### Description of the task:
Which lines belong in your copy? Those from the start of the data through the line with "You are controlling", exactly as written, without any pictures.
++++ Records supplied ++++
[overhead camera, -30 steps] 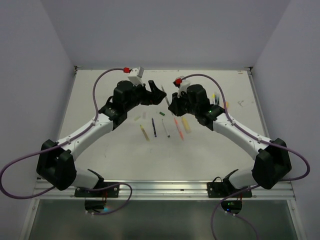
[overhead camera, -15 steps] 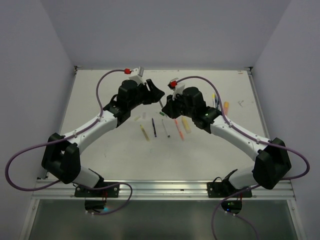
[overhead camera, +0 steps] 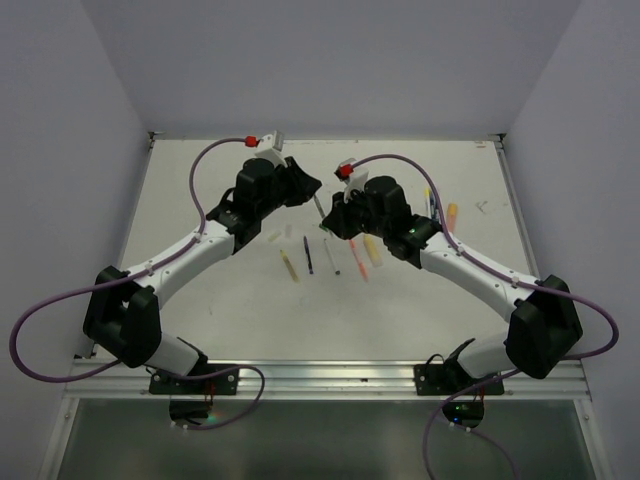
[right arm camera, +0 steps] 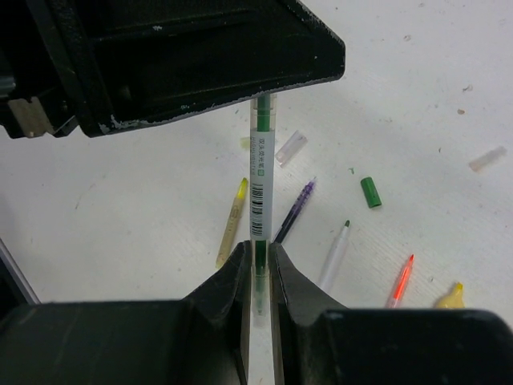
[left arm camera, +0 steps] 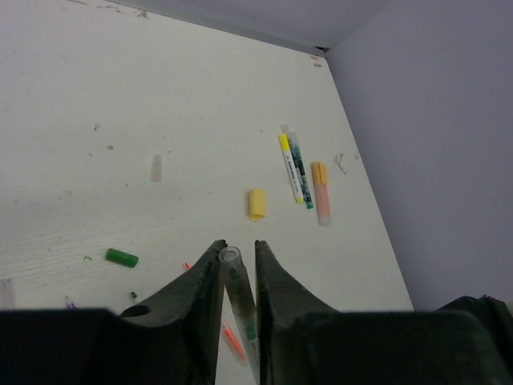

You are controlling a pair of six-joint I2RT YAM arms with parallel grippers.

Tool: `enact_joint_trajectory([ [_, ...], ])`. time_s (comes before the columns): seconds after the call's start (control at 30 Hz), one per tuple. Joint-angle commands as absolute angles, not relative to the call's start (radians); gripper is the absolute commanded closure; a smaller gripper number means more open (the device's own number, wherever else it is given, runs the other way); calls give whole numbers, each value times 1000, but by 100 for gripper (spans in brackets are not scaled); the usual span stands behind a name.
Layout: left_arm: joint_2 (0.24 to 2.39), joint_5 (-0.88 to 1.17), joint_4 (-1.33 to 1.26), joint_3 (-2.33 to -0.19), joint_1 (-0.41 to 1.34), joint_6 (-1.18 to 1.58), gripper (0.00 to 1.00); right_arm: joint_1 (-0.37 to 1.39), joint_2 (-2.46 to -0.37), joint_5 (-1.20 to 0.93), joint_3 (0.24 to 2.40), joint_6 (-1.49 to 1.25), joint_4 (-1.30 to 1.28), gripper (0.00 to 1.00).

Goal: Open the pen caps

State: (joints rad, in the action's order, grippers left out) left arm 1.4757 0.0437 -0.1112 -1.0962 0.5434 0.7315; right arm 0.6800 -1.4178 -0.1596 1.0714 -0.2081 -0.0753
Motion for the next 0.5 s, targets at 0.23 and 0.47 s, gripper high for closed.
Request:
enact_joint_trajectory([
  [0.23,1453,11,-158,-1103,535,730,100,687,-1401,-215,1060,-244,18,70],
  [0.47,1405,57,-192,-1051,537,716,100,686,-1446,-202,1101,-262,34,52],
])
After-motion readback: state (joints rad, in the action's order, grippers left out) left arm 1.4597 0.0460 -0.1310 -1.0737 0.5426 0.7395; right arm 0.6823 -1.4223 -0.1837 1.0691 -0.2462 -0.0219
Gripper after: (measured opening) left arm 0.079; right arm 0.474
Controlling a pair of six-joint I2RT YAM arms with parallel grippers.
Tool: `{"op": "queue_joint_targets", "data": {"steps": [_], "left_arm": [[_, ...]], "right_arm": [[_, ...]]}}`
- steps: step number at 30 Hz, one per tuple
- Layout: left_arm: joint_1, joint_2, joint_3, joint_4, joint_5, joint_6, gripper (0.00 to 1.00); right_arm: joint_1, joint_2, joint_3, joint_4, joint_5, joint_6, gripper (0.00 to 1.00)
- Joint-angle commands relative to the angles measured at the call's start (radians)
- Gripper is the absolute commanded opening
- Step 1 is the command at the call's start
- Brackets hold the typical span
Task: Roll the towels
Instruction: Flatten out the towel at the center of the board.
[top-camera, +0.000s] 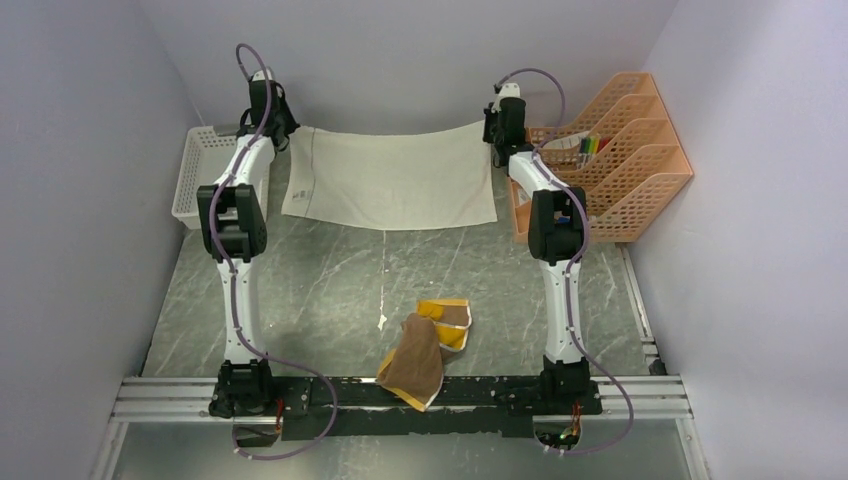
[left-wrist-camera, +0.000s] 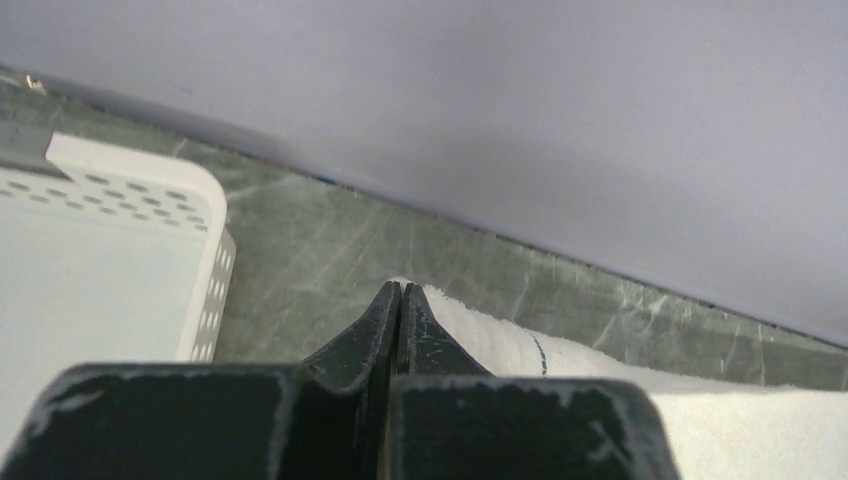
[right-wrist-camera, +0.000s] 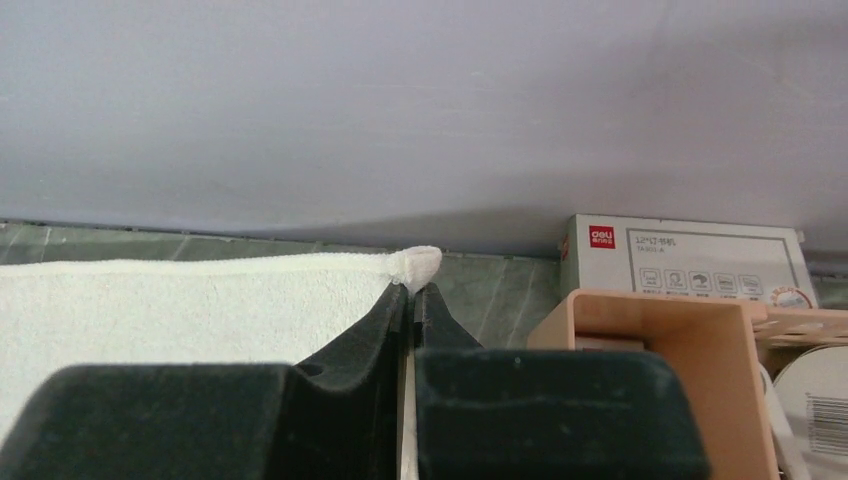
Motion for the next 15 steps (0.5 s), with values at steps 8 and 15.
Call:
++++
### Worked solution:
[overhead camera, -30 steps] 
[overhead camera, -15 steps] 
[overhead camera, +0 steps] 
[right arm camera, +0 steps] 
[left arm camera, +0 steps] 

You are controlling a pair of six-joint I2RT YAM arms with parallel grippers.

This exercise has nothing further to it.